Bruce comments:
Chris, a brain-dead human being is a “human organism”, and he is most certainly alive. But no one with any sanity objects to turning off his life support machines and thus killing him, because everyone recognizes that he has no consciousness and is therefore not—by any conceivable stretch—a person. In fact, he is far less of a person than a conscious animal is. And the same thing is true of an embryo—or an early-stage fetus—which has not yet developed any functioning brain cells, or has not yet started growing the interconnections between them in its cerebral cortex (which doesn’t even begin to happen until the 5th month). Therefore it is not only wrong, but downright ridiculous, to claim that there is ANY risk that we are killing a human person when we kill an embryo, or a first-trimester fetus. Not a one-in-a-million risk, or a one-in-a-billion risk. NO risk. And this is not fancy logic-chopping to try to justify abortions; it is plain, simple, common-sense physical fact.
Anti-abortionists and opponents of stem-cell research sometimes argue that, by killing embryos or first-trimester fetuses, we are keeping “potential” human persons from coming into existence.

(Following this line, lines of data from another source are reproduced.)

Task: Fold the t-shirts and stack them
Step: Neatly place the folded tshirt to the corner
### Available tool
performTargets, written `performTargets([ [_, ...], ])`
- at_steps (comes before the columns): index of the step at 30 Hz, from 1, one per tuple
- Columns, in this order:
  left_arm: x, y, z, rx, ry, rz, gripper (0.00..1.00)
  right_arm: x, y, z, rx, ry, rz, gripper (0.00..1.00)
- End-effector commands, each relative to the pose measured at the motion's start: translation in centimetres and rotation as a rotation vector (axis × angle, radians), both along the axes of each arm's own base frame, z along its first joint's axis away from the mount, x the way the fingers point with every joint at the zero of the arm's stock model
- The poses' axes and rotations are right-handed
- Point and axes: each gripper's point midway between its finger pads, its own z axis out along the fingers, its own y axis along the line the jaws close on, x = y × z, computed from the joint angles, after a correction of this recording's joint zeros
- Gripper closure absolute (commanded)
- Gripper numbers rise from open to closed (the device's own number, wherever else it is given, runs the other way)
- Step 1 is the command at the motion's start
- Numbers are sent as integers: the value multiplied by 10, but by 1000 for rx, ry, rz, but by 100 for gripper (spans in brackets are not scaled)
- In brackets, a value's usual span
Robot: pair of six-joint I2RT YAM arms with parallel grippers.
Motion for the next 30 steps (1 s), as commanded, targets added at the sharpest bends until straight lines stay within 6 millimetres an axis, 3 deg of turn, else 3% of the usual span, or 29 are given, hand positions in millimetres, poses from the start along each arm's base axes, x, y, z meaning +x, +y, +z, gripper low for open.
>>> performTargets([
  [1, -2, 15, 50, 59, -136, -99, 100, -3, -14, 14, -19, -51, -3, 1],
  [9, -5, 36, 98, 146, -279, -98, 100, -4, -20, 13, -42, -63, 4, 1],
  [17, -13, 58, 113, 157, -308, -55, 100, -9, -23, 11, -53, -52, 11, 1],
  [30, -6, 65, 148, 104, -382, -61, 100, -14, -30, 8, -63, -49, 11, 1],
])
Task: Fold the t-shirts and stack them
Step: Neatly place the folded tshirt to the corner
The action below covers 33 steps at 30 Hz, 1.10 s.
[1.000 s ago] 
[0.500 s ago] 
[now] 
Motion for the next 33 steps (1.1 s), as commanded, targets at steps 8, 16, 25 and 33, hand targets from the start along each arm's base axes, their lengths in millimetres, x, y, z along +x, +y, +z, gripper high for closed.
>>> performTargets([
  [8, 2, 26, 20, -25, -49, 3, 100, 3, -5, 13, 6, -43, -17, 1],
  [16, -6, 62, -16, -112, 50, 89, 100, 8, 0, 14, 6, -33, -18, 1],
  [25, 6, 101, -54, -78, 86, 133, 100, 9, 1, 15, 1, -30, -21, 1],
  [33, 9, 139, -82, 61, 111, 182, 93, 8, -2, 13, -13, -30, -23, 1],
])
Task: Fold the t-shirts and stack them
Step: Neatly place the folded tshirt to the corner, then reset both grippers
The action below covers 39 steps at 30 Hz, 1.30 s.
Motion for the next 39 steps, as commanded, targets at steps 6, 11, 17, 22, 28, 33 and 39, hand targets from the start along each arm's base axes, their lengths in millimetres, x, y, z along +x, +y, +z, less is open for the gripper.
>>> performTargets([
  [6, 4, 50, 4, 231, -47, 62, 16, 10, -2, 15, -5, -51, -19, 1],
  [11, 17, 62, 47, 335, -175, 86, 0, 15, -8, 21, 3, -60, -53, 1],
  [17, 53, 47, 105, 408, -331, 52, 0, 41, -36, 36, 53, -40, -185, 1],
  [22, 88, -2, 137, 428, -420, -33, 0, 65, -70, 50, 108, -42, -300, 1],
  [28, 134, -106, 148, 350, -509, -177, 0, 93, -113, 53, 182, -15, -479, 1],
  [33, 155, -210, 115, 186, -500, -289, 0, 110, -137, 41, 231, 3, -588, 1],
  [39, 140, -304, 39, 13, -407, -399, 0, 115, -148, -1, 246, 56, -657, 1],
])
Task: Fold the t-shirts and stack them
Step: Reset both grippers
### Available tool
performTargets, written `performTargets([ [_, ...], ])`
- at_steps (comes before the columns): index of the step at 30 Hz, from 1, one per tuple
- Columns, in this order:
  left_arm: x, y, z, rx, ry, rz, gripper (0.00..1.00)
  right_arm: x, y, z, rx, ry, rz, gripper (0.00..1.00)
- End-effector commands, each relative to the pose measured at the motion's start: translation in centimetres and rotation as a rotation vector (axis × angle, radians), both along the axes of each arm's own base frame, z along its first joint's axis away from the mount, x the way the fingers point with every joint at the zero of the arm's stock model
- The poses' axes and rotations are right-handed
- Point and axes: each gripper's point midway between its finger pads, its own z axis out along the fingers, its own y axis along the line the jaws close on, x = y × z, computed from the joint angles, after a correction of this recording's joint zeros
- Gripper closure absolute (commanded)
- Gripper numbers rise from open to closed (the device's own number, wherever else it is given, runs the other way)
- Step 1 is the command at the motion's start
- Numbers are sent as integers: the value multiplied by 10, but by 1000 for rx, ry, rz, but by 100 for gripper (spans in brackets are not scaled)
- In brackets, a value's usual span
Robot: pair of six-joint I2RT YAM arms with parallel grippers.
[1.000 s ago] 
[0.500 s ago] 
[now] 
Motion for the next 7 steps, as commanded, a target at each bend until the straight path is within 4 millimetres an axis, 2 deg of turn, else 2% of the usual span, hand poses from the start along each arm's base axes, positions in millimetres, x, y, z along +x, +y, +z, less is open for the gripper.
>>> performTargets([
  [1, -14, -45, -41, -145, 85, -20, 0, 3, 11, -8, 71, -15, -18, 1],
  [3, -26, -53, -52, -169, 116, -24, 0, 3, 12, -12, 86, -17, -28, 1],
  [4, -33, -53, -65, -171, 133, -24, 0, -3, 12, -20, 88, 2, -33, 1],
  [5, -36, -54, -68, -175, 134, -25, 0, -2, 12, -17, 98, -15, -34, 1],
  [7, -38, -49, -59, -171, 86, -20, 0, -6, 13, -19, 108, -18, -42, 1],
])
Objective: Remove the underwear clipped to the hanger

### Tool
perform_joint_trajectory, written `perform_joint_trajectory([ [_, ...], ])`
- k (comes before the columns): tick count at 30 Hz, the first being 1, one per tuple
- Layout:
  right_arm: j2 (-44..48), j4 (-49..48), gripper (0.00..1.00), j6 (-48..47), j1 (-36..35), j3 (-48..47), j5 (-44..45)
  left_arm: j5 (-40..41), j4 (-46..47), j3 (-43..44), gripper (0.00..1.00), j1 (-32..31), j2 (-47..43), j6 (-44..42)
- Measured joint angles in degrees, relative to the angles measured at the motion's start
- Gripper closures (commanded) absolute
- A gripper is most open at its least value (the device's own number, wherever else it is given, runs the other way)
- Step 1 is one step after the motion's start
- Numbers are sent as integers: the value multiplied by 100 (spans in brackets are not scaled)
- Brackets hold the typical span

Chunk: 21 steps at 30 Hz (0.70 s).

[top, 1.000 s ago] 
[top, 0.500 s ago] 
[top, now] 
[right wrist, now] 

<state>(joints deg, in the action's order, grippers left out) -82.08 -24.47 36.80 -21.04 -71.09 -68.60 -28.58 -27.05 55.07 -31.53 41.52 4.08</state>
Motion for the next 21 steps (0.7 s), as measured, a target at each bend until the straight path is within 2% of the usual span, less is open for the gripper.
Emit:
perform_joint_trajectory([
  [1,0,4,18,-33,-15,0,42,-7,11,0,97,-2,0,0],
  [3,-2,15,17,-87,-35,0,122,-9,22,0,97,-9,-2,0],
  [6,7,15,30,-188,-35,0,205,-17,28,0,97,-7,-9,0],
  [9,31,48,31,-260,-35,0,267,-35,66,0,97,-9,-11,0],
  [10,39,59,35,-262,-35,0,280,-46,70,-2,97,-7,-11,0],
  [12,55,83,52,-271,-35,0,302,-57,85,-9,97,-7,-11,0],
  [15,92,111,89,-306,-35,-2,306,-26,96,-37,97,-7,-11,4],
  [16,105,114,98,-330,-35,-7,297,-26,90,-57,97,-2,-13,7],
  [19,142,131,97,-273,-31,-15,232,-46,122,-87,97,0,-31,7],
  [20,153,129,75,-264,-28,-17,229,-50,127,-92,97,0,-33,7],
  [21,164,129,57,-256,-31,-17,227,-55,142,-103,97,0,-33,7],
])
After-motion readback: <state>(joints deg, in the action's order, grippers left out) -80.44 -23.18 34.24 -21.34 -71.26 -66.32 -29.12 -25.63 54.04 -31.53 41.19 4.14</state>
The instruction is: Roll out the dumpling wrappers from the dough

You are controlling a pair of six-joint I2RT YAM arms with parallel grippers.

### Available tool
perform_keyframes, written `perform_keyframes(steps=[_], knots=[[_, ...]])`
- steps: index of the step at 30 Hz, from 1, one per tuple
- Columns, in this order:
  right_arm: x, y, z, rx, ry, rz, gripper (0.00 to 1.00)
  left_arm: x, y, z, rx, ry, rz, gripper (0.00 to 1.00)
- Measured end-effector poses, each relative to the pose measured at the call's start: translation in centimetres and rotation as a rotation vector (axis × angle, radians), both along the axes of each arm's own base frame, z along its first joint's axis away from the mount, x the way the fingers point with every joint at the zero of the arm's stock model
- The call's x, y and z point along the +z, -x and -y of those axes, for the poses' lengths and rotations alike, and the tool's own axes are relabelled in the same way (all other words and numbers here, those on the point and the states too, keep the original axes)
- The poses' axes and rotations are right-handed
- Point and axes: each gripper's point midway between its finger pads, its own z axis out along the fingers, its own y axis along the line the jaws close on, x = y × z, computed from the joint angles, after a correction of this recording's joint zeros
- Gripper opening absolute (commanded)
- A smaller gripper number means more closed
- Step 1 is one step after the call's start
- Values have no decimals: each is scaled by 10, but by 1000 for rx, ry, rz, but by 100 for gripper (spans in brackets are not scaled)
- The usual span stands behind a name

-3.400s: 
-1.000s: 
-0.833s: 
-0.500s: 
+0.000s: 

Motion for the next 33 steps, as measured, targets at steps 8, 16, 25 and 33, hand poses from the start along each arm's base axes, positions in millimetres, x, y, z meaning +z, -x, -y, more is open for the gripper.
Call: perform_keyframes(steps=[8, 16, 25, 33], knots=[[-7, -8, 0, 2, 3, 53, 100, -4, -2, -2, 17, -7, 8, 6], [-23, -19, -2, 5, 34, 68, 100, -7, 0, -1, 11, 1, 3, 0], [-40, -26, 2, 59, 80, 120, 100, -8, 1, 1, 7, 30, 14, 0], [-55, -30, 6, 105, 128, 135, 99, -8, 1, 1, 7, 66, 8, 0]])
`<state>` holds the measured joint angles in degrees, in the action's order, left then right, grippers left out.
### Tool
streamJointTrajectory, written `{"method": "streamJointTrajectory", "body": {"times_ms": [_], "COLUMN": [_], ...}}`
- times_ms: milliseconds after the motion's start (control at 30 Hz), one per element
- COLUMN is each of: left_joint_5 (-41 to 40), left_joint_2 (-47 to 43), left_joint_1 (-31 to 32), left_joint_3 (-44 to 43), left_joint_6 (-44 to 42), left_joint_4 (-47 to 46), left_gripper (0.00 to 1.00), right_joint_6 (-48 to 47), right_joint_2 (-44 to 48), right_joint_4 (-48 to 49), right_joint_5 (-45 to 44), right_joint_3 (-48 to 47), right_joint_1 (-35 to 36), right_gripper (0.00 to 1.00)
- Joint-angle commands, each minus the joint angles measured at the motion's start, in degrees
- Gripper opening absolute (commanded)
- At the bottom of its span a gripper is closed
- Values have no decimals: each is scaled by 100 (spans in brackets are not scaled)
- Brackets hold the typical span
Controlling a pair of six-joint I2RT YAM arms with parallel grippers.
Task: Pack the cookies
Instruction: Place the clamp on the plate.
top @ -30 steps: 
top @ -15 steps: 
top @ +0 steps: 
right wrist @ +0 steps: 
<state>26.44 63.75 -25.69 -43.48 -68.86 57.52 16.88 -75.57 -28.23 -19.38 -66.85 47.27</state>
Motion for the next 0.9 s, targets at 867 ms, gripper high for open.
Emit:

But by that same reasoning, any woman who doesn’t stay constantly pregnant is immoral—just think how many potential people SHE’S keeping from coming into existence!
But this is not Bruce's position; instead, he argues that the brain-dead human being is dead because s/he is is not conscious. I imagine that Bruce would probably reconsider, if he noted that there are all sorts of people who are unconscious yet not dead: the comatose (reversible or not), as well as the sleeping! Lack of consciousness -- temporary or permanent -- therefore cannot be the criterion for human dignity and its concommitant rights.
In the remainder of Bruce's first paragraph lies a somewhat-hidden distinction, between a human organism and a human person. Bruce apparently holds that not all (living) human organisms are human persons, and this is a fairly common position among those who deny the dignity of the embryonic human being. But the criteria which he offers are problematic, as seen above: the brain simply isn't necessary in the very young human being (the function it provides is already present), and consciousness is obviously not required for human dignity.
In his concluding paragraph, Bruce makes a claim which is also very common, and frankly, demonstrates to me that those who deny the dignity of the embryonic human do not read opposing materials very closely. Bruce thinks that people like me hold that killing a human embryo kills a potential person (he actually says that he thinks we hold that killing an embryo prevents a potential person from coming into existence, but I think he meant it as I stated it here). This is not so: the "pro-life" position holds that killing an embryo kills an actual person, not a potential person. An actual person came to exist at the moment of conception (or twinning or cloning), when the human organism came to exist. While I grant the distinction between human organism and human person, I also recognize that there is no human organism that is not a human person. And hence Bruce's attempt at an argument ad absurdum is rendered invalid: I oppose abortion and embryonic stem cell research because they entail the killing of a human being, which is not the case if a woman does not become pregnant.